▸ Task objective: Look through the listing for the string "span" and copy out every line that holds it.

▸ Data extract:

# # # # #

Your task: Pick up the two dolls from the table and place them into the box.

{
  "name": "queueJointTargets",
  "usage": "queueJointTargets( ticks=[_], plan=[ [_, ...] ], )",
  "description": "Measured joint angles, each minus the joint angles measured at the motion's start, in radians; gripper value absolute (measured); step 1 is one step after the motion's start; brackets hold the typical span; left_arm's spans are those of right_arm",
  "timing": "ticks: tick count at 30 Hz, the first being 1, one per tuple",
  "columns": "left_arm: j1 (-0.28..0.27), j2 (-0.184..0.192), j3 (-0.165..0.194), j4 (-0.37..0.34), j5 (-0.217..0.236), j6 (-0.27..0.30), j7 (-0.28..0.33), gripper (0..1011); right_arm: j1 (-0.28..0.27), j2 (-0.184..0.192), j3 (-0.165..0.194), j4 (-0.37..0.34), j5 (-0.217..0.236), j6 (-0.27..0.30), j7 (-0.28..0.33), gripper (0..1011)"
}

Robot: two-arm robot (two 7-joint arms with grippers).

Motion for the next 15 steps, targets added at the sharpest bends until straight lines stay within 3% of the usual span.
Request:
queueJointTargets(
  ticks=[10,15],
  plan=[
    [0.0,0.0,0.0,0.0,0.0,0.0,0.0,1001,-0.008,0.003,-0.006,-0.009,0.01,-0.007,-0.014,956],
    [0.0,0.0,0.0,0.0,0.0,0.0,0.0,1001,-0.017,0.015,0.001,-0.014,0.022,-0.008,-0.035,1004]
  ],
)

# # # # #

▸ Output for this exercise:
  "description": "Measured joint angles, each minus the joint angles measured at the motion's start, in radians; gripper value absolute (measured); step 1 is one step after the motion's start; brackets hold the typical span; left_arm's spans are those of right_arm",
Motion for the next 15 steps, targets added at the sharpest bends until straight lines stay within 3% of the usual span.

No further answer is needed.